Über dieses Werk

Psychodrama – Richard Wagner im Symbol

Roch, Eckhard

Cod.sim.85


»Das Leben Wagners, ganz aus der Nähe und ohne Liebe gesehn, hat (…) sehr viel von der Komödie an sich, und zwar von einer merkwürdig grotesken«, schreibt Friedrich Nietzsche 1876. Auch jeder, der sich heute mit Wagners Biographie befaßt, wird diese befremdliche Erfahrung machen können, und die Liebe zu dem Genie mit dem schlechten Charakter wird ihm schwerfallen. Sobald er jedoch die Mühe nicht scheut, einen Blick hinter die Kulissen der Komödie zu werfen, wird er etwas anderes zu sehen bekommen: den sensiblen und verletzlichen, den leidenden, liebebedürftigen und gewiß auch liebenswerten Menschen, die Tragödie eines Lebens, die den faustischen Entwürfen von Wagners dramatischer Kunst zum Verwechseln ähnlich scheint …

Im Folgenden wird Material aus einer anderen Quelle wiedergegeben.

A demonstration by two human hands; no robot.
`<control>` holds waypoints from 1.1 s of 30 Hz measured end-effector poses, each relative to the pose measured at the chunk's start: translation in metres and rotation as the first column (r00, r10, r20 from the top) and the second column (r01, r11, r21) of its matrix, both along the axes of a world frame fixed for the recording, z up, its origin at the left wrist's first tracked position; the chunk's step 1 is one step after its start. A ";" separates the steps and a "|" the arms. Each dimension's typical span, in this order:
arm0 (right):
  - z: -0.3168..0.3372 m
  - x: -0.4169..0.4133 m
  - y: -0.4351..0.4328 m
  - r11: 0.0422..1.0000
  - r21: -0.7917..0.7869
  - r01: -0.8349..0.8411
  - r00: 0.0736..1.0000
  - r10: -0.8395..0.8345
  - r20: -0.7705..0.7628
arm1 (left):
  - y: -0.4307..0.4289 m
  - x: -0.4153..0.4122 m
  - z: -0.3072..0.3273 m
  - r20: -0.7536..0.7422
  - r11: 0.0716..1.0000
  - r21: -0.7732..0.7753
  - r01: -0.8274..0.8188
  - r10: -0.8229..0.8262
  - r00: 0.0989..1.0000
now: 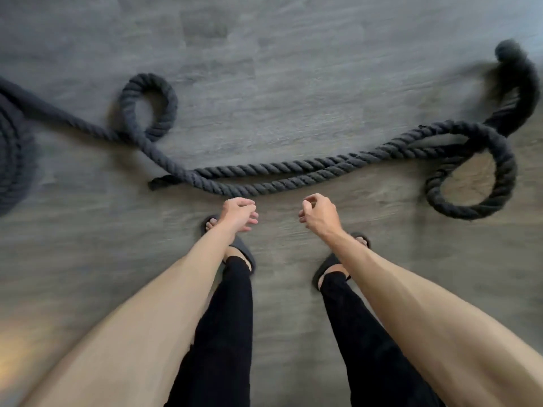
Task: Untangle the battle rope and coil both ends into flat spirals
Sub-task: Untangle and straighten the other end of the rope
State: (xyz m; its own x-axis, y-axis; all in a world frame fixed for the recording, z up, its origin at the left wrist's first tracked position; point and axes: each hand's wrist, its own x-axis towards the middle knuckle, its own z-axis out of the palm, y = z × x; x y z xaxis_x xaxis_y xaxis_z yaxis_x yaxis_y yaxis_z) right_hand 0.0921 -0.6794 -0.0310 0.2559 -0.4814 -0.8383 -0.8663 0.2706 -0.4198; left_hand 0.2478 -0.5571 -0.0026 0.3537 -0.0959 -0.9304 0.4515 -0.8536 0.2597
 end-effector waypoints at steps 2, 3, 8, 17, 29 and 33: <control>-0.015 0.034 0.021 0.999 0.003 -0.054 0.998 0.054 -0.045 | 0.024 0.027 -0.016 -0.015 1.000 0.005 -0.022 0.022 1.000; -0.022 0.051 0.031 0.997 0.004 -0.076 0.995 0.076 -0.063 | 0.035 0.041 -0.026 -0.025 0.999 0.005 -0.037 0.037 0.999; -0.079 0.129 0.076 0.944 -0.051 -0.325 0.943 0.319 -0.091 | 0.087 0.107 -0.094 -0.011 0.988 0.015 -0.157 0.157 0.988; -0.244 0.191 0.131 0.573 -0.177 -0.800 0.600 0.769 -0.220 | 0.129 0.170 -0.255 0.022 0.834 -0.011 -0.552 0.552 0.833; -0.194 0.158 0.103 0.769 -0.064 -0.635 0.770 0.637 0.014 | 0.085 0.176 -0.235 -0.055 0.678 -0.105 -0.727 0.726 0.685; -0.119 0.178 0.035 0.797 0.513 -0.319 0.946 0.304 0.115 | 0.050 0.175 -0.179 -0.273 0.521 -0.127 -0.844 0.800 0.535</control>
State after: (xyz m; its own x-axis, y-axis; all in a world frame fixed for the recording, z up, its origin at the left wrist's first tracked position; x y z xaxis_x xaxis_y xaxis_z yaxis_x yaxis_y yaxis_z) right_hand 0.2705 -0.6442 -0.1499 0.3417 0.1318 -0.9305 -0.9325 0.1711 -0.3182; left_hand 0.4227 -0.5071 -0.1815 0.2320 -0.0450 -0.9717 0.9726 -0.0060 0.2325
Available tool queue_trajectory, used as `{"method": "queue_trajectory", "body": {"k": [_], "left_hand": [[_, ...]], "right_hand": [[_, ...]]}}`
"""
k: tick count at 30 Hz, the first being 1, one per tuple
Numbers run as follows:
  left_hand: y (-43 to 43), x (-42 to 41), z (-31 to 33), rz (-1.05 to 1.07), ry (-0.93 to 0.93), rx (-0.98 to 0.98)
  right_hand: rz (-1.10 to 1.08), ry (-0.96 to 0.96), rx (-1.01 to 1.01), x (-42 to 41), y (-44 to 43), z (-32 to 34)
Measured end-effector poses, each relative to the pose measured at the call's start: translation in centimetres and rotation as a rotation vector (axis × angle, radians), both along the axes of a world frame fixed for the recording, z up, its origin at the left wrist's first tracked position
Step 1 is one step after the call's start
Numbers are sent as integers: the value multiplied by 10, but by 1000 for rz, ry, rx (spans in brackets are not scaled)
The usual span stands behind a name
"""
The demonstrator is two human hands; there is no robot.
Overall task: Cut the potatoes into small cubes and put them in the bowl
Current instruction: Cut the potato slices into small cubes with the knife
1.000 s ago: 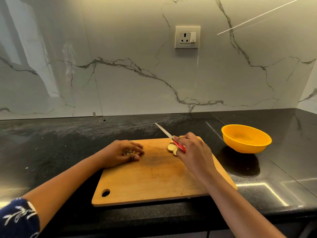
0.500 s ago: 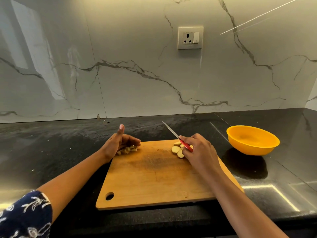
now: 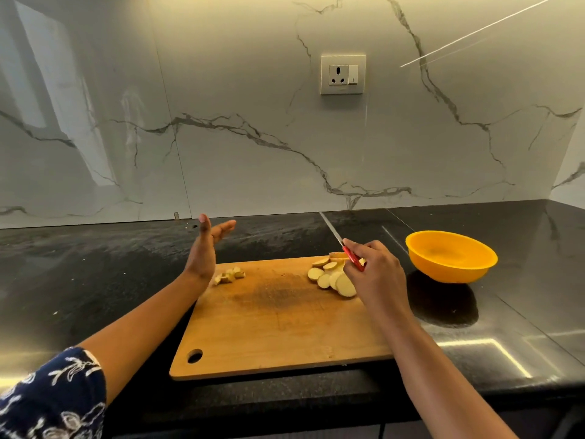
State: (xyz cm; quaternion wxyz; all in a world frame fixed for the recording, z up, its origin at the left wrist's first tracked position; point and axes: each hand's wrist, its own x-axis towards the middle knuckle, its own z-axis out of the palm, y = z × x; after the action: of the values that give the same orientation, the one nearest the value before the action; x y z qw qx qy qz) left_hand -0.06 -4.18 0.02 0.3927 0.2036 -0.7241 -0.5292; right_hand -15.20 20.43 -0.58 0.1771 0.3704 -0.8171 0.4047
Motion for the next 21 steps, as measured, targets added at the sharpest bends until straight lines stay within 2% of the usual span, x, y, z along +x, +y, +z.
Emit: {"method": "queue_trajectory", "body": {"k": [3,8,10,14,21], "left_hand": [[5,-3,7,17,-153,-280],[52,-34,16,-231,-617,-733],[67,-51,15,-269,-708,-756],[75,-78,17,-291,-663,-668],[72,-113,24,-426,-774,-521]], "right_hand": [[-42,-39,-34,-7,6,2],[-94,-90,-75,-15,10,1],[-94,-97,-68,-16,10,0],[-92,-90,-34,-15,10,-1],[-93,-98,-29,-16,10,-1]]}}
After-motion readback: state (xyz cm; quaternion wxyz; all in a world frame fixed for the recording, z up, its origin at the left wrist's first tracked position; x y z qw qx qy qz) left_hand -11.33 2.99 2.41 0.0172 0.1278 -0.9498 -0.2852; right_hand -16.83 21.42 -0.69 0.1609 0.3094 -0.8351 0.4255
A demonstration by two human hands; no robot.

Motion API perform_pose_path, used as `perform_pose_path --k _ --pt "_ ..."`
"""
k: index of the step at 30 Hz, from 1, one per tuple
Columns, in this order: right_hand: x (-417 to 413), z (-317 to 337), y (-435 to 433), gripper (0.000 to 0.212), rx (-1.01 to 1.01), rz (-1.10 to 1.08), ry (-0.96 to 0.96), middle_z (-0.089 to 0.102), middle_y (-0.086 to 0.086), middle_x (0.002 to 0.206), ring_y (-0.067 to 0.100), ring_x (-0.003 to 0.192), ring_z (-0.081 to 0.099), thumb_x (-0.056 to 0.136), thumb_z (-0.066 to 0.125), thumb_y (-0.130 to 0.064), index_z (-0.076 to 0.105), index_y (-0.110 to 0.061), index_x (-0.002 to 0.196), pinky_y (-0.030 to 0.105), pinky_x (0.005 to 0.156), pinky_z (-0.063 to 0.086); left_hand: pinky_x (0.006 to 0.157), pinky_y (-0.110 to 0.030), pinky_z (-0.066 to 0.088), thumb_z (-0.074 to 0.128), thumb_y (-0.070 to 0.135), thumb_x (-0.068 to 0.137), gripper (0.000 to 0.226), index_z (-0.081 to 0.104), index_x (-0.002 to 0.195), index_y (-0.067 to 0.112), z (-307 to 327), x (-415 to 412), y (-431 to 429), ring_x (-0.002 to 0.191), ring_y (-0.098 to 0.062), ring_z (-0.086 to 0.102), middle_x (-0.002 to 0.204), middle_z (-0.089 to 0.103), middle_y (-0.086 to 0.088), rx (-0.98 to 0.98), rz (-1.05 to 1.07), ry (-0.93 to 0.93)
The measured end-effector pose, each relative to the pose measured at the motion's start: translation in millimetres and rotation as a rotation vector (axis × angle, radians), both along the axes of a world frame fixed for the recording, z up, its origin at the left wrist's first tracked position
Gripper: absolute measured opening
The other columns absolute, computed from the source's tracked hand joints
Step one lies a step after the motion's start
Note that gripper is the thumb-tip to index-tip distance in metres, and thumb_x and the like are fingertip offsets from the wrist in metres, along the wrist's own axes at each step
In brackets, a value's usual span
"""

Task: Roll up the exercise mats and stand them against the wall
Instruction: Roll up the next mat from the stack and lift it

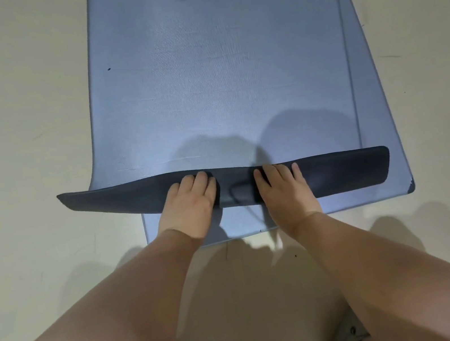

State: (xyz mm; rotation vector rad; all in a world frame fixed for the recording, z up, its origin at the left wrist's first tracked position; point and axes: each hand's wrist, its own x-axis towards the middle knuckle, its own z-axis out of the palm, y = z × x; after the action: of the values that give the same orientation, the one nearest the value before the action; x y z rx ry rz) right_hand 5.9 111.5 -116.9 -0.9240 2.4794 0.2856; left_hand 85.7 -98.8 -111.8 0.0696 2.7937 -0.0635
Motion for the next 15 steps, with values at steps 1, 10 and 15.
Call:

Psychodrama ist keine Biographie Wagners, wohl aber biographische Deutung, der Versuch, hinter die faktischen Ereignisse zu schauen, wenn man so will – Meta-Biographie. Auf diese Weise kehrt sich die Perspektive der herkömmlichen Künstler-Biographie um: Nicht mehr werden die Werke aus der biographischen Anekdote gedeutet, sondern vielmehr die Biographie aus der Dichtung, der Musik und der dramatischen Theorie. Richard Wagner in seinen Helden, aber ebenso auch seine Helden in ihm – jene verwirrende Identifikation des persönlichen Lebens mit dem Schicksal der Kunst, nimmt J. L. Morenos Therapiemethode des Psychodramas geradezu vorweg. Wagners Kunst ist eine Form von Selbsttherapie, so lautet eine zentrale These dieses Buches.

Der Autor unternimmt (auf ca. 600 Druckseiten mit 15 Abbildungen im Text und 25 Bildtafeln) eine großangelegte Zusammenschau analoger Strukturen und Strategien in Wagners Theorien, seiner Musik, seinen Dichtungen und seinem Leben und gewinnt so einen Standpunkt "jenseits der Gegensätze" von Leben und Werk. Und darin besteht zugleich auch das – im wörtlichen Sinne verstanden – symbolische Anliegen dieses Buches. Es gelingt ihm zu zeigen, daß die wild aufgewühlte Oberfläche von Wagners Leben tief im Innersten von einer erstaunlichen Konsistenz und Logik getragen ist. Ob es sich nun um die dramatischen Utopien des »Kunstwerkes der Zukunft«, die musikalische »Kunst des Überganges« oder die »kühnen Seiltänze« des Lebens handelt, alles scheint durch feinste Fäden miteinander verbunden, paßt auf der Ebene der Symbole und Archetypen zusammen und fügt sich zu einem bestechend klaren Bild.